I do have a question for anyone. I will be distressing a cabinet. I applied a coat of this paint on the cabinet and want to wait an appropriate amount of days before a use a orbital sander on it. I want to be sure that the paint has cured completely as to minimize the chance of making a gooey mess from melting the paint. What is the cure time for using this type of sanding method?


----------



## CliffK

David Scott said:


> I do have a question for anyone. I will be distressing a cabinet. I applied a coat of this paint on the cabinet and want to wait an appropriate amount of days before a use a orbital sander on it. I want to be sure that the paint has cured completely as to minimize the chance of making a gooey mess from melting the paint. What is the cure time for using this type of sanding method?


 Sample,Sample,Sample- I always do the same process on a piece of scrap and leave it in the same environment. Even put it on a little heavier on the scrap. Especially when I am working with something that I am not completely familiar with-which is almost everything anymore! Seems like everytime I open a can of paint(even stuff I've used for years) it has been changed in some way.


----------



## jack pauhl

Reviewing this product. Has anyone sprayed it? Or anyone care to add more experience with it?


----------



## ltd

liked it a lot brushed it over old school trim and doors. flowed, leveled,dried hard .thinned with a little walter just a very little .i did a little experiment and brushed it over a cabinet that was stained and had some kind of satin finish over it and it stuck as good as a bonding primer .dont recommend this but just wanted to see.also brush needed freshened up more as heal clumped up fast. did hit crown moulding with pro shot and it was great laid down nice leveld no orange peel.i did like it a lot but will only use it on special jobs .for the most part my clients would not know the difference,care or want to pay for premo paint .hey i can brush super paint or even pro 200 and except for pro painters not many would no the difference. that's my story and im sticking to it


----------



## jack pauhl

guess not many using it.


----------



## vermontpainter

jack pauhl said:


> guess not many using it.


We have a gallon of it to check out. Havent cracked it open yet.


----------



## jack pauhl

vermontpainter said:


> We have a gallon of it to check out. Havent cracked it open yet.

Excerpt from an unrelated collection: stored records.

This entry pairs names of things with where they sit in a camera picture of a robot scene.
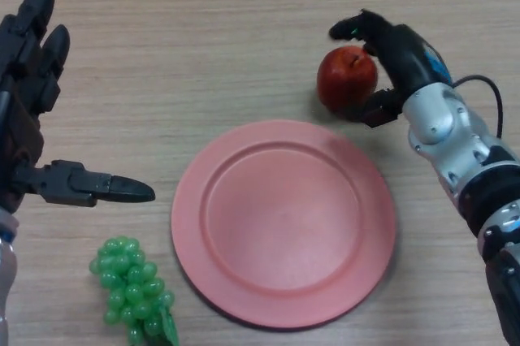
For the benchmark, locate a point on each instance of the green grape bunch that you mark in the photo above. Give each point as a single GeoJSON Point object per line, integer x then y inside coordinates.
{"type": "Point", "coordinates": [134, 289]}

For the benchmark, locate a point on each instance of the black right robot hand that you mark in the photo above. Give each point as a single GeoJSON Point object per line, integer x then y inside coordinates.
{"type": "Point", "coordinates": [402, 61]}

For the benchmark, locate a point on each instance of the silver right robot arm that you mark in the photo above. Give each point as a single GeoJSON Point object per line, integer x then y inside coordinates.
{"type": "Point", "coordinates": [459, 147]}

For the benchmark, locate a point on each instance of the red apple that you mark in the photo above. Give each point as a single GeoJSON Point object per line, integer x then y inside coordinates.
{"type": "Point", "coordinates": [345, 78]}

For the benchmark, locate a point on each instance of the pink round plate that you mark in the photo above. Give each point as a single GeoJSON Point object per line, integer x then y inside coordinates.
{"type": "Point", "coordinates": [284, 224]}

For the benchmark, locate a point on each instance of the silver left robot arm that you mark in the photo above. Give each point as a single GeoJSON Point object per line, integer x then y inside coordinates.
{"type": "Point", "coordinates": [6, 281]}

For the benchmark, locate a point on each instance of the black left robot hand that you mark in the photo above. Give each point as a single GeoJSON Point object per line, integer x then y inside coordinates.
{"type": "Point", "coordinates": [24, 118]}

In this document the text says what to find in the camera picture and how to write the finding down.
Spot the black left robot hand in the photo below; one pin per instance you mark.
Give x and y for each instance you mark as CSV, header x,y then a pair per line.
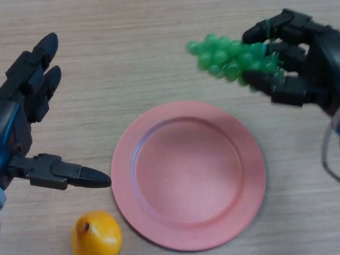
x,y
13,114

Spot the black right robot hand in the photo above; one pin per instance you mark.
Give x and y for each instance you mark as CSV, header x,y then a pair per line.
x,y
322,63

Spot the green grapes bunch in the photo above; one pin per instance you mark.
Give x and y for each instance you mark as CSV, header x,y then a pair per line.
x,y
223,57

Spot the pink round plate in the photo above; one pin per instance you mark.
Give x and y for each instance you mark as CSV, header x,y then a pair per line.
x,y
188,175

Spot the yellow orange pear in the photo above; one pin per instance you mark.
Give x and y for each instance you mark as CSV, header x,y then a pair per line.
x,y
97,233

a gallon?! what are you going to paint with a gallon! The pumps only getting warmed up.


----------



## straight_lines

Haven't yet but was gonna try and upsell my next three scheduled NC's to either this or the BM advance. 

Has to be worth another ¢10 sq/ft.


----------



## Paradigmzz

hasnt the waterborne alkyd seen enough threads? 

Heres another scenario to keep in mind. I have used it for last 7-8 months on and off and ran smak dab into a little issue with it. I did a bathroom remodel early summer in a house and used it on all the trim. I got called back and ended up repainting the whole home, walls, ceiling and trim and I guess it isnt huge, but I used proclassic latex for the rest of the home. Here is the minor issue I have, as I was labeling paint quarts for the homeowner at the end of the job, I realized, crap, do I have to go and explain to the homeowner that they now have an oil AND a latex version of their trim? God forbid they try to touch up the oil with the latex. 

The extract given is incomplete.